▸ TO DO:
Go through the records below and show every line with the string "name".

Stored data
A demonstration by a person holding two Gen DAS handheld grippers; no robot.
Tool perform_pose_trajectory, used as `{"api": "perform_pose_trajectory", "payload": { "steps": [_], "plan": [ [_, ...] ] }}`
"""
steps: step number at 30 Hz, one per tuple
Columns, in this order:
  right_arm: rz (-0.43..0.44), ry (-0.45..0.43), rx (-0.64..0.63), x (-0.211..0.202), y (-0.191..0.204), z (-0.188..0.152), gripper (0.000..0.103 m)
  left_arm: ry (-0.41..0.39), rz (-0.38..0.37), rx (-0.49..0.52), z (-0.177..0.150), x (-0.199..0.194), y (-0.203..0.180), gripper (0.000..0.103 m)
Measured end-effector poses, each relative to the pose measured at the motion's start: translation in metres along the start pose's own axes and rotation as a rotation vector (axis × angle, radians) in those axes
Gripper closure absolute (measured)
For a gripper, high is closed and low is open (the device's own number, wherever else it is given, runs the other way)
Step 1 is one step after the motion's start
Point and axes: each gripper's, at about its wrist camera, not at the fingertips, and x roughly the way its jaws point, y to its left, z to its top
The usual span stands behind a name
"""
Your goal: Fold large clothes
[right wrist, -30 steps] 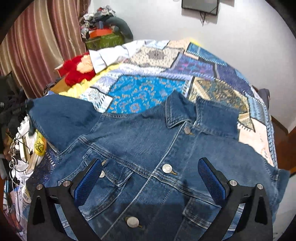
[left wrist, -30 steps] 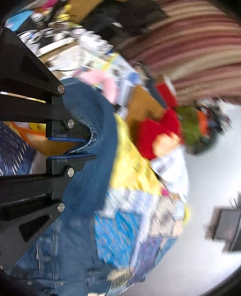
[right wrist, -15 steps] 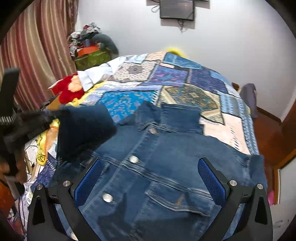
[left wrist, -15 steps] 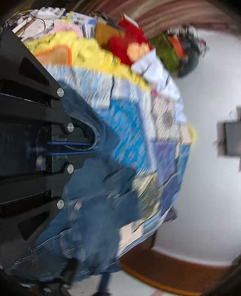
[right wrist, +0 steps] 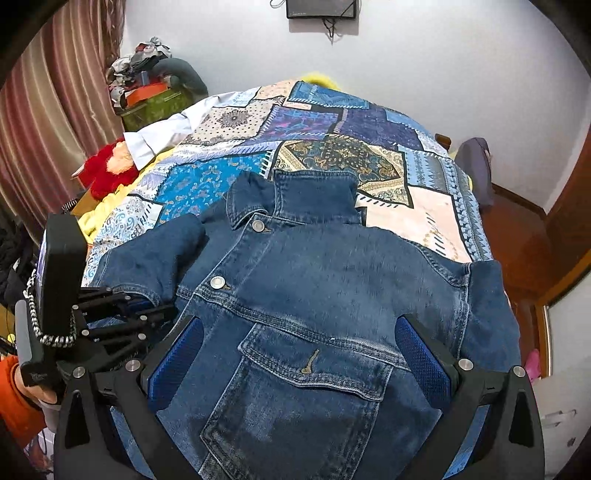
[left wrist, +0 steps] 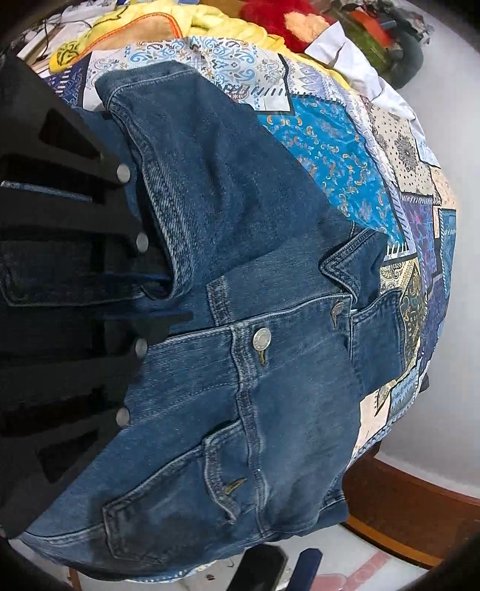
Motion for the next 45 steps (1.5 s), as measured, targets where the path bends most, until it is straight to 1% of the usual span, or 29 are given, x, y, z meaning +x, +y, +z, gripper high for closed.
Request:
{"api": "perform_pose_trajectory", "payload": {
  "steps": [1,3,5,8,9,10,12,14,15,17,19,22,24,27,28,29,31,33,34,36,37,39,40,43,45],
  "plan": [
    [0.001,0.001,-0.001,0.0,0.0,0.0,0.0,0.012,-0.005,0.004,-0.001,-0.003,0.0,0.064],
    [0.01,0.006,-0.003,0.002,0.003,0.003,0.0,0.013,0.0,0.004,0.0,-0.01,0.004,0.058],
    [0.016,0.004,-0.009,0.004,0.009,0.006,0.0,-0.016,-0.006,-0.004,0.003,-0.026,0.014,0.056],
    [0.024,-0.002,-0.022,0.006,0.018,0.012,0.0,-0.056,-0.014,-0.052,0.008,-0.051,0.04,0.054],
    [0.028,-0.003,-0.025,0.007,0.022,0.013,0.0,-0.067,-0.014,-0.073,0.01,-0.058,0.051,0.051],
    [0.034,-0.004,-0.032,0.008,0.027,0.015,0.0,-0.081,-0.01,-0.096,0.011,-0.066,0.063,0.046],
    [0.042,-0.005,-0.04,0.011,0.034,0.018,0.0,-0.11,0.036,-0.138,0.011,-0.079,0.088,0.037],
    [0.052,-0.002,-0.049,0.015,0.043,0.02,0.0,-0.131,0.103,-0.174,0.009,-0.088,0.115,0.037],
    [0.057,0.001,-0.052,0.017,0.047,0.021,0.0,-0.126,0.133,-0.194,0.007,-0.089,0.131,0.037],
    [0.067,0.006,-0.059,0.021,0.055,0.022,0.0,-0.102,0.159,-0.225,0.003,-0.085,0.153,0.037],
    [0.071,0.011,-0.07,0.023,0.063,0.023,0.0,-0.056,0.172,-0.266,-0.006,-0.073,0.177,0.037],
    [0.075,0.014,-0.084,0.026,0.073,0.023,0.0,0.03,0.145,-0.329,-0.021,-0.046,0.203,0.037],
    [0.075,0.018,-0.087,0.028,0.077,0.023,0.0,0.079,0.122,-0.362,-0.032,-0.027,0.213,0.037],
    [0.078,0.025,-0.086,0.03,0.08,0.023,0.0,0.126,0.069,-0.423,-0.044,-0.003,0.217,0.037],
    [0.078,0.026,-0.085,0.03,0.08,0.023,0.0,0.132,0.037,-0.452,-0.048,0.003,0.218,0.037],
    [0.079,0.029,-0.084,0.031,0.081,0.023,0.0,0.132,0.011,-0.474,-0.05,0.008,0.219,0.039],
    [0.077,0.029,-0.083,0.031,0.081,0.023,0.0,0.116,-0.029,-0.503,-0.051,0.012,0.218,0.062],
    [0.076,0.032,-0.08,0.031,0.081,0.023,0.0,0.101,-0.022,-0.496,-0.049,0.011,0.214,0.073],
    [0.076,0.031,-0.078,0.031,0.081,0.023,0.0,0.087,-0.011,-0.482,-0.047,0.009,0.21,0.082],
    [0.074,0.029,-0.078,0.03,0.08,0.021,0.0,0.058,0.033,-0.434,-0.041,0.0,0.201,0.085],
    [0.073,0.028,-0.079,0.029,0.079,0.021,0.0,0.038,0.068,-0.406,-0.037,-0.006,0.196,0.087],
    [0.071,0.027,-0.076,0.029,0.076,0.02,0.0,-0.003,0.116,-0.353,-0.026,-0.021,0.185,0.089],
    [0.071,0.027,-0.074,0.028,0.074,0.019,0.0,-0.035,0.14,-0.341,-0.022,-0.028,0.182,0.09],
    [0.071,0.015,-0.059,0.024,0.066,0.02,0.0,-0.111,0.173,-0.265,0.0,-0.057,0.16,0.09],
    [0.072,0.001,-0.046,0.02,0.06,0.02,0.0,-0.153,0.182,-0.221,0.013,-0.075,0.146,0.09]
  ]
}}
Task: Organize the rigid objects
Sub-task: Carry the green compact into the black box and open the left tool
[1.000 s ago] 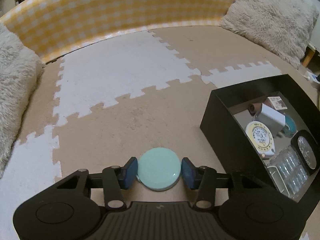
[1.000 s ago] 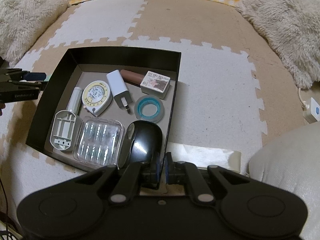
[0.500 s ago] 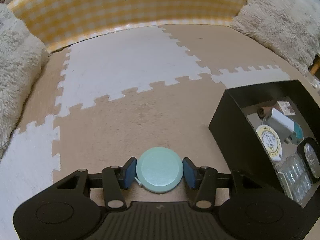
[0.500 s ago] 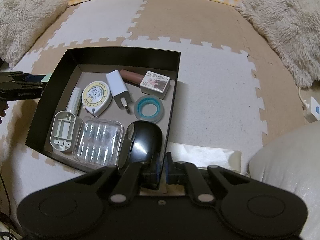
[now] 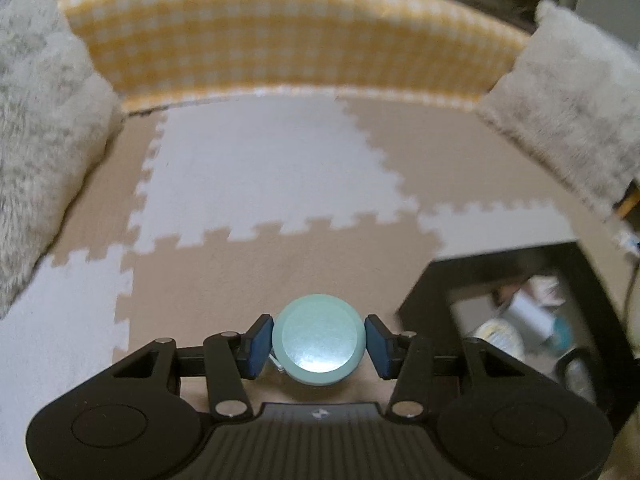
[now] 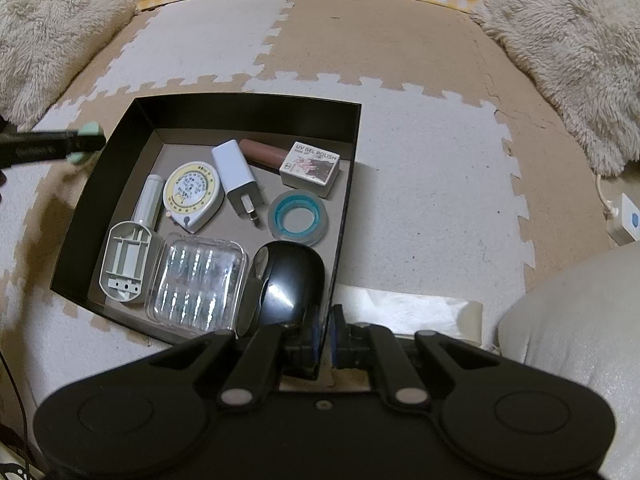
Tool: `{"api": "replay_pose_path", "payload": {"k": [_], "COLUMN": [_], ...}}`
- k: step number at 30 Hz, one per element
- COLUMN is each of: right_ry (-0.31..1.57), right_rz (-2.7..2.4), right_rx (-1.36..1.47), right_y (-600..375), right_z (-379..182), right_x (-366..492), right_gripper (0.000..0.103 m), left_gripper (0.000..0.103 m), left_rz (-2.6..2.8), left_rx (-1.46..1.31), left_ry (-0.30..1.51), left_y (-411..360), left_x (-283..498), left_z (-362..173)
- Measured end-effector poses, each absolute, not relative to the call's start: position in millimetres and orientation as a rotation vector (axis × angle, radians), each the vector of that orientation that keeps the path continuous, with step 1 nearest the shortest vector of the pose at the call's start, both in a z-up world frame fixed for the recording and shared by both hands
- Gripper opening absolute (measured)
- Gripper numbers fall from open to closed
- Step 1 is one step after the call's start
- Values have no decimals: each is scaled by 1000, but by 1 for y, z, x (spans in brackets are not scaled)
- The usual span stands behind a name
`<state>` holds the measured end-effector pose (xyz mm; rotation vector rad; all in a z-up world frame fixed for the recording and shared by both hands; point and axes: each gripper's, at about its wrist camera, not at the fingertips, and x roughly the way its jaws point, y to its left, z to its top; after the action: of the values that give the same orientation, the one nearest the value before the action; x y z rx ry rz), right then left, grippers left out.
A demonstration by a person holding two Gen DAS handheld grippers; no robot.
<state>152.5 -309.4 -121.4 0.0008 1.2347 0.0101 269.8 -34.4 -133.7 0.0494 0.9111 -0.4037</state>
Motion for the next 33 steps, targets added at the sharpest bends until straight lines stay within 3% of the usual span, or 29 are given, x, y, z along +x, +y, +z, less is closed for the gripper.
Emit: {"api": "replay_pose_path", "payload": {"k": [10,23,27,33], "right_ry": [1235,1235,1236,1236], "right_rz": [10,8,8,8], "right_rx": [1,-8,-8,-8], "right_y": [-309,-308,-308,-308], "right_z": [-121,-122,-122,-122], "right_x": [153,152,153,153], "right_gripper": [6,6,6,6], "left_gripper": [51,51,66,72], "left_rz": [-586,-644,-633,-628], "left_rx": [91,159,165,190], "left_ry": [838,788,783,823], "left_y": [-83,-116,-118,-118], "left_x": [242,236,236,233], "left_z": [-100,-114,-116,-115]}}
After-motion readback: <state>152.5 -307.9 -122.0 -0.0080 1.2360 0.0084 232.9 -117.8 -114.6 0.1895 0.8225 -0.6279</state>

▸ THE ANSWER:
The usual span stands behind a name
- The usual span stands behind a name

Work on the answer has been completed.